5. 🏆 ChatBotArena Elo ratings demonstrate accelerated model progress due to post-training improvements, even without significant increases in model size.
6. 🤔 Post-training alone is insufficient for a complete understanding of training reasoning language models; it's a crucial step, but not the whole picture.
7. ⚖️ Concerns about violating terms of service when using foundation model outputs for research have decreased, with distillation from strong models becoming common practice.
Summary:
This email summarizes a NeurIPS tutorial on post-training in language models, highlighting significant advancements since 2024. The author, Nathan Lambert, expresses increased optimism about open post-training methods, though acknowledging they still lag behind proprietary models like GPT-4. The tutorial categorizes post-training methods into instruction finetuning, preference finetuning, and reinforcement finetuning, emphasizing the growing importance and cost-effectiveness of post-training compared to pretraining. Data from ChatBotArena shows accelerated model progress despite relatively stable model sizes, suggesting post-training's impact.
Key Points:
1. 📈 Post-training's impact on model performance has significantly increased, becoming a crucial area for improving models, especially given limitations in scaling pretraining.
2. 💰 Post-training, while cheaper than pretraining, is becoming increasingly expensive.

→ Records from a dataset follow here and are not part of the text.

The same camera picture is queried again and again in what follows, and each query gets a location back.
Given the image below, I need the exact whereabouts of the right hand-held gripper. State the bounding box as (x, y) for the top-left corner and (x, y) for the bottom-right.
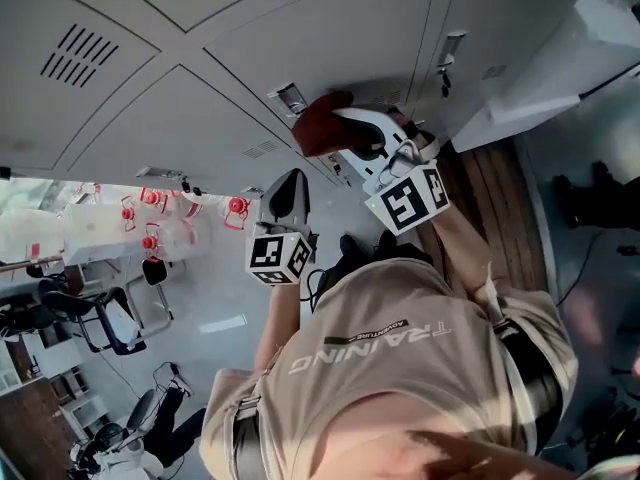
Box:
(331, 108), (452, 237)

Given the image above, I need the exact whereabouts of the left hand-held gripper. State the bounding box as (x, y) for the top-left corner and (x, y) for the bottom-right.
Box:
(244, 167), (315, 288)

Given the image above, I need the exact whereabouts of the dark red cloth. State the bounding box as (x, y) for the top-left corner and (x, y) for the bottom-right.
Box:
(290, 90), (387, 159)

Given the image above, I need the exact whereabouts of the bank of grey locker doors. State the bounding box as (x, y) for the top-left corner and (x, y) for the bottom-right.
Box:
(0, 0), (591, 194)

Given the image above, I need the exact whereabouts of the person's left forearm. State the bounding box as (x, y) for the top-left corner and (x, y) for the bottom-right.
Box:
(253, 282), (302, 375)

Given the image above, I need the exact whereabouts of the person's right forearm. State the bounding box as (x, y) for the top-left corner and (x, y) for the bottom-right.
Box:
(428, 206), (512, 303)

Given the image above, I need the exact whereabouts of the person's black shoe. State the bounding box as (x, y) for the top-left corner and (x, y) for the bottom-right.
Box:
(373, 229), (404, 262)
(338, 234), (366, 272)

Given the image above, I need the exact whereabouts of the cluster of red-capped water jugs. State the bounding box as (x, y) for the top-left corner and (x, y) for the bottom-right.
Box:
(74, 182), (252, 265)

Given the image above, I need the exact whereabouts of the white table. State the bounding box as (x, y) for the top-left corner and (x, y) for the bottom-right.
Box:
(62, 201), (151, 267)

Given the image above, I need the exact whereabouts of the person's beige shirt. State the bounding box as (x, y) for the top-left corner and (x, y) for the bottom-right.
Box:
(198, 256), (580, 480)

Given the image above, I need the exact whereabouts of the white cabinet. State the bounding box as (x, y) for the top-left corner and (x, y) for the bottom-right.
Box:
(449, 0), (640, 154)

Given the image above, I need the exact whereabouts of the black office chair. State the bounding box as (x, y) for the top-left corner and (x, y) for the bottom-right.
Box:
(38, 276), (148, 357)

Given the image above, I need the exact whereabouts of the black bag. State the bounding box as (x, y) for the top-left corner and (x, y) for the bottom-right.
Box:
(551, 160), (640, 232)

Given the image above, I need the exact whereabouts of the brown wooden desk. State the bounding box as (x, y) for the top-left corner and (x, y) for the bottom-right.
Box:
(0, 376), (80, 480)

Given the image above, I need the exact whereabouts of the metal locker handle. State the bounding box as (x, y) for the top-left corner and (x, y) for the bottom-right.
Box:
(266, 82), (309, 118)
(134, 165), (184, 180)
(436, 30), (469, 69)

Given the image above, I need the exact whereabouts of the black cable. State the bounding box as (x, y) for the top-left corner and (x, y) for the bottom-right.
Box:
(554, 231), (607, 309)
(300, 266), (329, 315)

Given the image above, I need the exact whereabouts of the white metal-frame chair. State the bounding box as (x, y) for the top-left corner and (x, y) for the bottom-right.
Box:
(123, 256), (175, 340)

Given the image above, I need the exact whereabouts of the black harness strap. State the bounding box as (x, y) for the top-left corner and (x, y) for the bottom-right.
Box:
(492, 317), (564, 452)
(230, 407), (264, 480)

Estimated costs for LLaMA in Q1 2023 were around $1 million for a large academic project.
3. 🤖 Post-training is becoming less reliant on human data, with AI feedback offering a cost-effective alternative.
4. 🎯 Three main categories of post-training methods are now established: instruction finetuning, preference finetuning, and reinforcement finetuning.
5. 🏆 ChatBotArena Elo ratings demonstrate accelerated model progress due to post-training improvements, even without significant increases in model size.
6. 🤔 Post-training alone is insufficient for a complete understanding of training reasoning language models; it's a crucial step, but not the whole picture.
7. ⚖️ Concerns about violating terms of service when using foundation model outputs for research have decreased, with distillation from strong models becoming common practice.
AI Summary (Chinese)
Title: 2025 年训练后模型状态
Summary:
本文总结了 NeurIPS 教程中关于语言模型训练后优化技术的介绍,重点介绍了自 2024 年以来的显著进展。作者 Nathan Lambert 对开源训练后优化方法的乐观情绪有所提升,尽管他承认这些方法仍落后于像 GPT-4 这样的专有模型。该教程将训练后优化方法分为指令微调、偏好微调和强化微调,强调了相较于预训练,训练后优化方法日益重要且成本效益更高。来自 ChatBotArena 的数据显示,尽管模型规模相对稳定,但模型进步速度却加快了,这表明了训练后优化的影响。
Key Points:
1. 📈 训练后优化对模型性能的影响显著增加,已成为改进模型的关键领域,尤其是在预训练规模受限的情况下。
2. 💰 虽然训练后优化比预训练更便宜,但其成本也在不断上升。据估计,2023 年第一季度,对于大型学术项目来说,LLaMA 的训练后优化成本约为 100 万美元。
3. 🤖 训练后优化对人类数据的依赖正在降低,AI 反馈提供了一种更具成本效益的替代方案。
4. 🎯 目前已建立了三种主要的训练后优化方法:指令微调、偏好微调和强化微调。
5. 🏆 ChatBotArena Elo 评级显示,由于训练后优化改进,模型进步速度加快,即使模型规模没有显著增加。
6. 🤔 仅依靠训练后优化不足以完全理解训练推理语言模型;它是一个关键步骤,但并非全部。
7. ⚖️ 使用基础模型输出进行研究时,违反服务条款的担忧有所减少,从强模型中进行知识蒸馏已成为普遍做法。